[[ Data extract, beginning ]]

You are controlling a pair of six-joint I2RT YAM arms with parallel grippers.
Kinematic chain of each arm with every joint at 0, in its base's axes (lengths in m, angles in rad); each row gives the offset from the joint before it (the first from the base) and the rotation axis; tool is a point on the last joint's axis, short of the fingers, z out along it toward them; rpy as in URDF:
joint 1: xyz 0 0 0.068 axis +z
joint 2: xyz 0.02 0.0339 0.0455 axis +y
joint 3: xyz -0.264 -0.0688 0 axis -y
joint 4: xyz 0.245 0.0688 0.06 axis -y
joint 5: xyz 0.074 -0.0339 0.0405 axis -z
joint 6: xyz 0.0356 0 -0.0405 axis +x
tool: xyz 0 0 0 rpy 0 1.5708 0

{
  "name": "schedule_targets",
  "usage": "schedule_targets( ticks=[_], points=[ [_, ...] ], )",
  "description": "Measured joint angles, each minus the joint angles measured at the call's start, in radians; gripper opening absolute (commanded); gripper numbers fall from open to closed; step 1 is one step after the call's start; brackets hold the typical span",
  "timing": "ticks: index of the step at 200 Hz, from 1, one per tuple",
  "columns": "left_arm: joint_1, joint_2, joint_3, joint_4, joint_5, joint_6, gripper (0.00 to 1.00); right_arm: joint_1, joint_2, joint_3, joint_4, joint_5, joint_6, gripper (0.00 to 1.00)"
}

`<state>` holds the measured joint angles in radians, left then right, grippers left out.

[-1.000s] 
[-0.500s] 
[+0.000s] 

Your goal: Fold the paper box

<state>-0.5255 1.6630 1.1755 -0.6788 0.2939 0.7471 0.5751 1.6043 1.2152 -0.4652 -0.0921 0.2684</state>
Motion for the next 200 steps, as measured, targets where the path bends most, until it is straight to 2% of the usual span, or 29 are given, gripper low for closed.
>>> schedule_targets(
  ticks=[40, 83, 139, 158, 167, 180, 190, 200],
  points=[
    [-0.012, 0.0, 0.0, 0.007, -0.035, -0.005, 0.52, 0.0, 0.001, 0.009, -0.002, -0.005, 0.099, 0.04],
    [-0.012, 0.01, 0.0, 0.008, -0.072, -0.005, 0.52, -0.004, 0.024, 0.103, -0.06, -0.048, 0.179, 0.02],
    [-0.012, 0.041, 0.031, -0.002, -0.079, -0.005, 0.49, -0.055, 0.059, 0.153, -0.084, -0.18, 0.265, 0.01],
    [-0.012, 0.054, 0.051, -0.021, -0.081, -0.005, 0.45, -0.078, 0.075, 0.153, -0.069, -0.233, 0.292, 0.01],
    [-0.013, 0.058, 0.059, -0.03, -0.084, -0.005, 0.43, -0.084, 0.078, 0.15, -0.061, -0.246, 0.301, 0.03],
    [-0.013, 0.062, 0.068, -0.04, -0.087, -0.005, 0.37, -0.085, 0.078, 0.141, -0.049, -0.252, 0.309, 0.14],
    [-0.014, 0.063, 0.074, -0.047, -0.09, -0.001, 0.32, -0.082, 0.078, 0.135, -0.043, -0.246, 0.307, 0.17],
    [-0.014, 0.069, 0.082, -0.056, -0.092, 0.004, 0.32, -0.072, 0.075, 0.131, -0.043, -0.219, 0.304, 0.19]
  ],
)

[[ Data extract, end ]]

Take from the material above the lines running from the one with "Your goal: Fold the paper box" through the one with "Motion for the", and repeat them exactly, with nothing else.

Your goal: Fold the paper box

<state>-0.5255 1.6630 1.1755 -0.6788 0.2939 0.7471 0.5751 1.6043 1.2152 -0.4652 -0.0921 0.2684</state>
Motion for the next 200 steps, as measured, targets where the path bends most, until it is straight to 2% of the usual span, or 29 are given, gripper low for closed.

This output is now finished.